I do not write this to let my readers know what a fool I was at that time, or how incredibly naïve. I don’t deny that, but only wish to provide those specifics to back up the truth of the Wikipedia’s next paragraphs on cognitive dissonance:

The theory of cognitive dissonance in social psychology proposes that people have a motivational drive to reduce dissonance by altering existing cognitions, adding new ones to create a consistent belief system, or alternatively by reducing the importance of any one of the dissonant elements.[1] It is the distressing mental state that people feel when they "find themselves doing things that don't fit with what they know, or having opinions that do not fit with other opinions they hold." [4] A key assumption is that people want their expectations to meet reality, creating a sense of equilibrium. [5] Likewise, another assumption is that a person will avoid situations or information sources that give rise to feelings of uneasiness, or dissonance.[1]

Cognitive dissonance theory explains human behavior by positing that people have a bias to seek consonance between their expectations and reality. According to Festinger, people engage in a process he termed "dissonance reduction", which can be achieved in one of three ways: lowering the importance of one of the discordant factors, adding consonant elements, or changing one of the dissonant factors.[6] This bias sheds light on otherwise puzzling, irrational, and even destructive behavior.

I do put this all in here by way of preface to the various cognitive dissonances I am going to develop in this section of my little website. The roles are now reversed. I am the soldier being sent to parachute into Vietnam in 1963 and no one will believe me. This is sometimes hard for me to understand – that (almost) no one will believe me – without evoking cognitive dissonance and my own experience with it. But by calling to mind my own absolute self-certainty and complete inability to evaluate evidence in a reasonable manner, I can accept ruefully that my to-me very credibly researched and thought-through conclusions will be seen by most as the self-serving self-deceptions of yet another conspiracy theorist.

So be it. I knew back in Paris that those guys must be talking big to make me and the young women around us think they were important. I had my rationalization ready at hand. I cannot fault another for practicing my own routine.

On [1] see the justly famous Milgram Experiment on Obedience to Authority.

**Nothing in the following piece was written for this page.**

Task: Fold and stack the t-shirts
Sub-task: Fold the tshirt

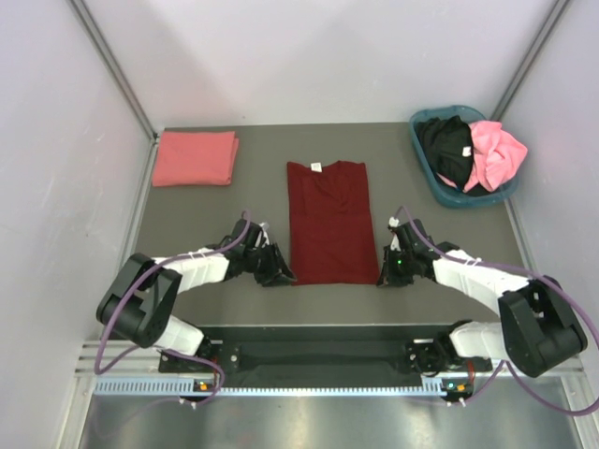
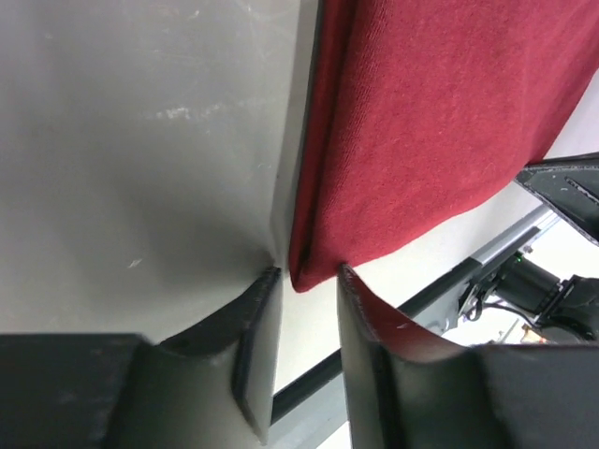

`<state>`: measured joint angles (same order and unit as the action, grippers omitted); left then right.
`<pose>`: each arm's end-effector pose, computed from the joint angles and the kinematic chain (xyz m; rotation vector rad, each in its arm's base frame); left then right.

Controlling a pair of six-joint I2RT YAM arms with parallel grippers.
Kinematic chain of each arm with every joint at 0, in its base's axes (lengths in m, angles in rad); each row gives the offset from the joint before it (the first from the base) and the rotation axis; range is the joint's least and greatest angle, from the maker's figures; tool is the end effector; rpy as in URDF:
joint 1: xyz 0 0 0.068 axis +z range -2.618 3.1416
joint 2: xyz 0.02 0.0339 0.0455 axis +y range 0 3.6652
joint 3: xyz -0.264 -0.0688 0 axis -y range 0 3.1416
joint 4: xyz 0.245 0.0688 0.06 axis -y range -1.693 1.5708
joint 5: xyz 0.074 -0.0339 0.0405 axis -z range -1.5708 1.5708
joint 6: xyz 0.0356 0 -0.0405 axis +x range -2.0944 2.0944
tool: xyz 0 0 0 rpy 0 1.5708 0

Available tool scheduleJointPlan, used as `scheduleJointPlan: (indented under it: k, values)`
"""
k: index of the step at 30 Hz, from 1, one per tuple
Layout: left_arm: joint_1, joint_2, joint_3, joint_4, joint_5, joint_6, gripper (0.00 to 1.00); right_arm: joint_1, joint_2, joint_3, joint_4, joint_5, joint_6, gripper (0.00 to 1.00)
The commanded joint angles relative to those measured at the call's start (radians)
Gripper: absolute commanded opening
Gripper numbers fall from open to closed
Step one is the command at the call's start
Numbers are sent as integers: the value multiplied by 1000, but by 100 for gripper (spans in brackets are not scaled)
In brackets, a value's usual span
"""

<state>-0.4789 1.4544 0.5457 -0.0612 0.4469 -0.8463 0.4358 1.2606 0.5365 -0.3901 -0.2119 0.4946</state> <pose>0.2124 -0.1276 0.1318 -0.3129 2.7468 -1.0197 0.1878 0.0957 0.1499 0.0130 2.7759 0.5530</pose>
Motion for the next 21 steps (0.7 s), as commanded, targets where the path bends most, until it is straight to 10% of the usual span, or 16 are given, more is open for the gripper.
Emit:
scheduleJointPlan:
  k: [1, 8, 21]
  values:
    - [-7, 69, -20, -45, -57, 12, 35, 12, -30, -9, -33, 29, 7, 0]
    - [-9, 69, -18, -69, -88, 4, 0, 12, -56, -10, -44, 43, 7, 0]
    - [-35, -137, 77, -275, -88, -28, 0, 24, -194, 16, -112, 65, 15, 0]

Wikipedia.

The drop-down menu above will take you to such of my several cognitive dissonances as I am presently willing to open to public scrutiny. My intention is to provide links to substantial discussion nodes elsewhere that I have found persuasive in spite of my initial commitment to the received version of truth.

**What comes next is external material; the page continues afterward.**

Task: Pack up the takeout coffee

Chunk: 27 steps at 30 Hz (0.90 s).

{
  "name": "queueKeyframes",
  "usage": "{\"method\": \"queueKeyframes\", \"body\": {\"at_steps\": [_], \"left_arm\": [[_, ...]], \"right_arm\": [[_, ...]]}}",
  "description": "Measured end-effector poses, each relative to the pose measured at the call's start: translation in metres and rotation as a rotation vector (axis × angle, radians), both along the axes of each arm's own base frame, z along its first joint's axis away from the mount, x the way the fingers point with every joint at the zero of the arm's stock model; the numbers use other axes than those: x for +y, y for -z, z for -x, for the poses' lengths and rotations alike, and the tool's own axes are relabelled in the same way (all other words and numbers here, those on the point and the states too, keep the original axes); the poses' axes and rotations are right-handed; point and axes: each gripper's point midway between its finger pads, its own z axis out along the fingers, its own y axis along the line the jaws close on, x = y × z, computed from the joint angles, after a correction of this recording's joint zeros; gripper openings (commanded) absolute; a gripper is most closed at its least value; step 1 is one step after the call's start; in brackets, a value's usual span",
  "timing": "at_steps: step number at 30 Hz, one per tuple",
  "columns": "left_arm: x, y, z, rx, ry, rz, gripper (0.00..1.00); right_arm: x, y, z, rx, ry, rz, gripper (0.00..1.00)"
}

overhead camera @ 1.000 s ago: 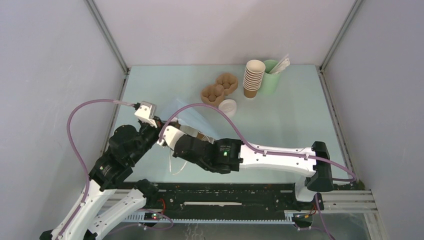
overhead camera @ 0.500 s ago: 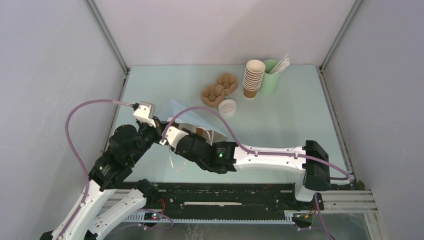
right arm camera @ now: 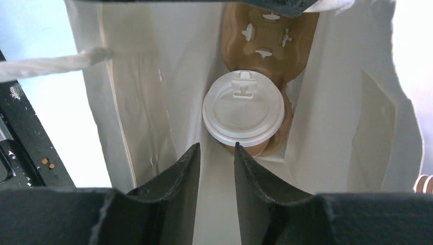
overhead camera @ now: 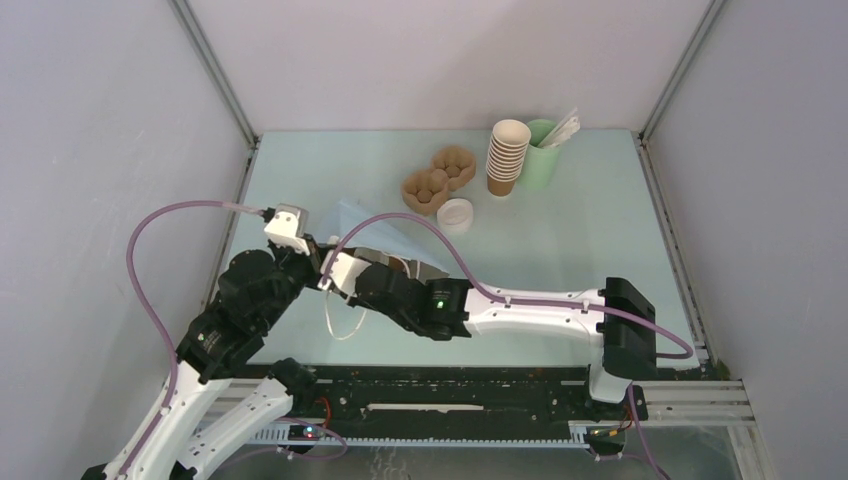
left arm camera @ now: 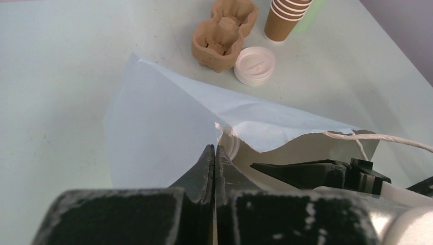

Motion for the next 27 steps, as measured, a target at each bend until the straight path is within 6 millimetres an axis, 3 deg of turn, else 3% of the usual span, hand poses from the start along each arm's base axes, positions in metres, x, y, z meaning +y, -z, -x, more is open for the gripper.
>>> {"method": "queueKeyframes", "body": {"at_steps": [20, 23, 27], "left_arm": [[-0.003, 0.001, 0.009, 0.005, 0.037, 0.008, 0.00], [-0.003, -0.003, 0.011, -0.007, 0.038, 0.025, 0.00], [-0.005, -0.015, 0.008, -0.044, 0.030, 0.066, 0.00]], "right_arm": [[0.000, 0.012, 0.001, 0.045, -0.083, -0.017, 0.63], [-0.007, 0.017, 0.004, 0.056, -0.074, -0.035, 0.63], [-0.023, 0.040, 0.008, 0.075, -0.073, 0.030, 0.64]]}}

The case of vaccination is special because I have only recently confronted it, and I have a good many personal notes on my conclusions.

My father and I in WWII. I was born in Joplin, Missouri, grew up across the state line in Galena, Kansas. Think: Missouri, Kansas, blue states. My first hair cut brings back memories of the barber bad-mouthing that Roosevelt fellow. Somehow I was taught that George Washington never told a lie and the founding fathers could and did do no wrong. We saluted the flag and pledged our allegiance to one nation under God. Justice was blind and even-handed, slow, but sure. Truth reigned. You could see that in the Statue of Liberty: liberty and justice for all.